TASK GOAL —
Beneath this instruction is a listing; print exactly the lines in it starting at the line that contains "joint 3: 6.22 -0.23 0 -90" and going through the line that contains "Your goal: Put".

RECORDS —
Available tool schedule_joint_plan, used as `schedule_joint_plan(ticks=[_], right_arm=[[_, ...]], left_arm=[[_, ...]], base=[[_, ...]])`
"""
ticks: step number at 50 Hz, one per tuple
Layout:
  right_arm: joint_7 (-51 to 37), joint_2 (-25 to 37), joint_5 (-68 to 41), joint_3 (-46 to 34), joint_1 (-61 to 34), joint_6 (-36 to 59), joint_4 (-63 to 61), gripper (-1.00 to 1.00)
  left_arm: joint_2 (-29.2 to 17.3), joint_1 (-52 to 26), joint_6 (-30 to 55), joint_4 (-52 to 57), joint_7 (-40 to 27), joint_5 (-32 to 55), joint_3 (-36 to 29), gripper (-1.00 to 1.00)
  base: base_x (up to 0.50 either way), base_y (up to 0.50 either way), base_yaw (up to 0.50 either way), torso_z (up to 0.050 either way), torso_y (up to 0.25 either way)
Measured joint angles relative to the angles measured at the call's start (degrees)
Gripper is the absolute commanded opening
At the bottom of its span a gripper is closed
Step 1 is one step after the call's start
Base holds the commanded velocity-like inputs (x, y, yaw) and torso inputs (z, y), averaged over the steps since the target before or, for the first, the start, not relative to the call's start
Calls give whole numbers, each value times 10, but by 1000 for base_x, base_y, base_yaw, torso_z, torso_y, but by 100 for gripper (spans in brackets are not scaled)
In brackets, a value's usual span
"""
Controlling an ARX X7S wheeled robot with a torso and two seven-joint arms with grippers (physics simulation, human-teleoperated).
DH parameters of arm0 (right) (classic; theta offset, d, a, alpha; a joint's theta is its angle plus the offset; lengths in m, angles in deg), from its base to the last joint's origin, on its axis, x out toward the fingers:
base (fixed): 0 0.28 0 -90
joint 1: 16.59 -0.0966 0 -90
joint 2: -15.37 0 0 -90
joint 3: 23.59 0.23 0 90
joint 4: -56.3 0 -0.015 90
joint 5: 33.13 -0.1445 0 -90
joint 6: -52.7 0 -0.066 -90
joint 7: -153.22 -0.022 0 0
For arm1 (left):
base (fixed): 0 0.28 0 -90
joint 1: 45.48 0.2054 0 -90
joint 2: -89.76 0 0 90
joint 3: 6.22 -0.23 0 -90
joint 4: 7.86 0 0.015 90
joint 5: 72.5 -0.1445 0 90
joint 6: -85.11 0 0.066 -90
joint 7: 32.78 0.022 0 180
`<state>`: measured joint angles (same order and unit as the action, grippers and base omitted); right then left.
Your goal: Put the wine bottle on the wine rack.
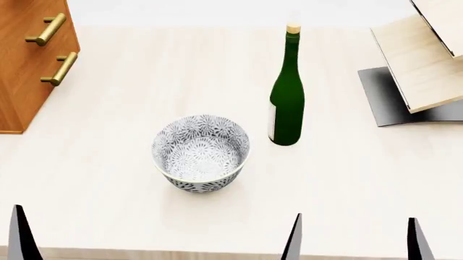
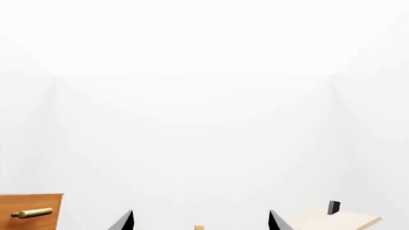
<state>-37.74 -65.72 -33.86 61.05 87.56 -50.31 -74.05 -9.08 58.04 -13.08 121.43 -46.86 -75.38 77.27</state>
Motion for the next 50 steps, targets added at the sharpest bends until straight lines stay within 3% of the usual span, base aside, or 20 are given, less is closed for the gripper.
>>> schedule_joint_plan(ticks=[50], right_arm=[[-29, 19, 28, -19, -5, -1, 12, 100]], left_arm=[[-25, 6, -40, -1, -31, -8, -19, 100]], base=[[148, 0, 0, 0, 0]])
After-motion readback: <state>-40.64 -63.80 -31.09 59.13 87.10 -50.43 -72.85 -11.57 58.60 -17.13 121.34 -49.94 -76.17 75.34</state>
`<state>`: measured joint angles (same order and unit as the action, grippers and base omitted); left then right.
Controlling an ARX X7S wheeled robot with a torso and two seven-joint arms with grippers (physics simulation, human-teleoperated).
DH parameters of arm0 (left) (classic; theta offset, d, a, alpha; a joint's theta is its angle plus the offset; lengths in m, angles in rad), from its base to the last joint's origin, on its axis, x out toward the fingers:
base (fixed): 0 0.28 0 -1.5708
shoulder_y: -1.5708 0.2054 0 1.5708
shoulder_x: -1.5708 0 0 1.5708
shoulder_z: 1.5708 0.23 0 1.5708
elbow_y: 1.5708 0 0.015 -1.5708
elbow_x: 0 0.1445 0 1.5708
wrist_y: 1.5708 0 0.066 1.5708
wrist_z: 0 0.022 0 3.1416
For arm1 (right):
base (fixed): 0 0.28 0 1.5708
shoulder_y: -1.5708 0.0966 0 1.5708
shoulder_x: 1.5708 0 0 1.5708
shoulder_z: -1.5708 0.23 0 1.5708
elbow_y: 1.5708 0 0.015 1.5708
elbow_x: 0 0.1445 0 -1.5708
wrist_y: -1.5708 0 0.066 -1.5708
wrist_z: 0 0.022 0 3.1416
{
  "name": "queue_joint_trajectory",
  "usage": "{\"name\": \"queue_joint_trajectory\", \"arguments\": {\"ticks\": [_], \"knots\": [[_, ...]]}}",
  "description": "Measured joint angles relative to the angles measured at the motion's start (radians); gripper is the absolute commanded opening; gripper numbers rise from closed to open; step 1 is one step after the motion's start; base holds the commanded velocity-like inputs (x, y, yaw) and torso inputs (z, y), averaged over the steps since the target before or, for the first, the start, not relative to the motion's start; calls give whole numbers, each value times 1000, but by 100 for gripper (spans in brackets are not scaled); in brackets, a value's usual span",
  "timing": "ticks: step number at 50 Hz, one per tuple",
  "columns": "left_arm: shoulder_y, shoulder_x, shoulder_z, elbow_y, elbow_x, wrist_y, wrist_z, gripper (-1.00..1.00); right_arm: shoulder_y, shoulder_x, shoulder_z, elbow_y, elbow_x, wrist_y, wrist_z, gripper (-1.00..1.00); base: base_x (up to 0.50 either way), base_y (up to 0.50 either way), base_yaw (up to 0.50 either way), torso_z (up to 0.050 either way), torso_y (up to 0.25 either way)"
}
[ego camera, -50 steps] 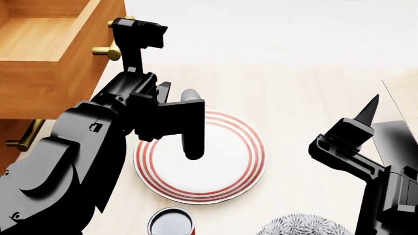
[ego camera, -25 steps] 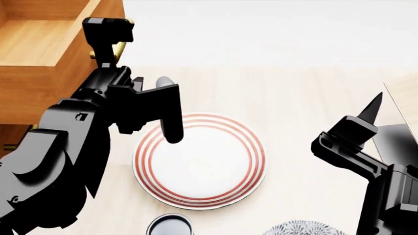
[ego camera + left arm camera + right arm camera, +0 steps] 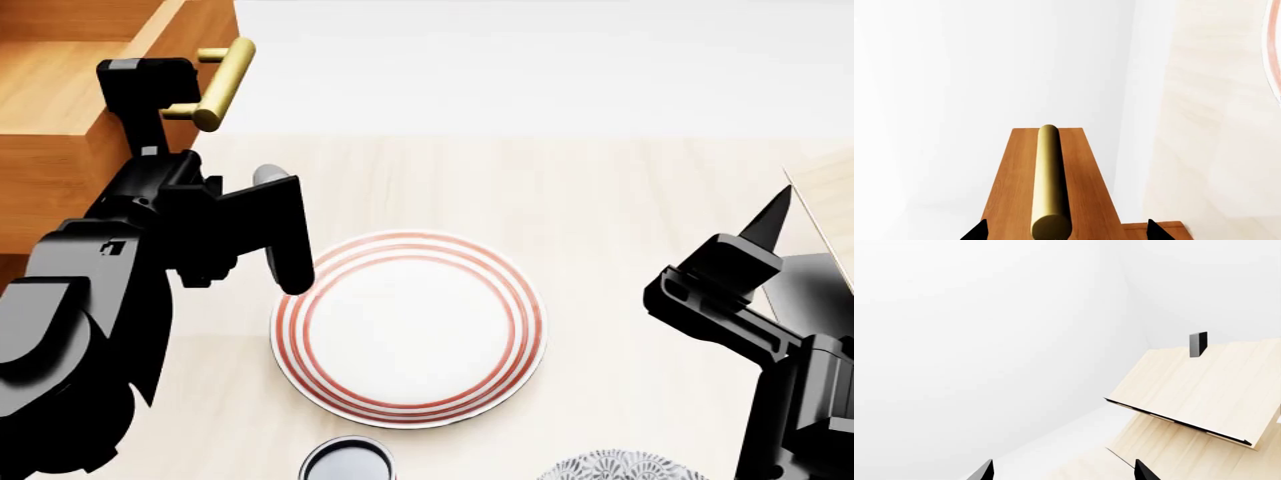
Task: Close the top drawer of the cabinet.
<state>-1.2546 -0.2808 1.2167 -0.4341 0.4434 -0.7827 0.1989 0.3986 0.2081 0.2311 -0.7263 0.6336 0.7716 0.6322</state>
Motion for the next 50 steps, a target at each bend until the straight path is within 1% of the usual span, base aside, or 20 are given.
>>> {"name": "queue_joint_trajectory", "arguments": {"ticks": [12, 33, 50], "knots": [[7, -32, -14, 5, -2, -10, -9, 100, -3, 5, 1, 5, 6, -10, 3, 100, 0, 0, 0, 0, 0], [15, -128, -12, 68, 5, -51, 21, 100, -9, 16, 22, -25, 46, 4, 29, 100, 0, 0, 0, 0, 0], [21, -200, -26, 116, 5, -69, 35, 100, -10, 23, 14, -28, 55, 5, 43, 100, 0, 0, 0, 0, 0]]}}
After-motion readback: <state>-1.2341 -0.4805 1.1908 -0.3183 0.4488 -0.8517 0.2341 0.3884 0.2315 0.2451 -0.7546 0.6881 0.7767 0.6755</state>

FINISHED EXERCISE —
joint 3: 6.22 -0.23 0 -90
joint 4: 7.86 0 0.015 90
joint 5: 72.5 -0.1445 0 90
joint 6: -85.11 0 0.066 -90
joint 7: 32.78 0.022 0 180
`<state>`: measured joint angles (same order and unit as the action, grippers and base omitted); right then left.
Your goal: Put the wine bottle on the wine rack.

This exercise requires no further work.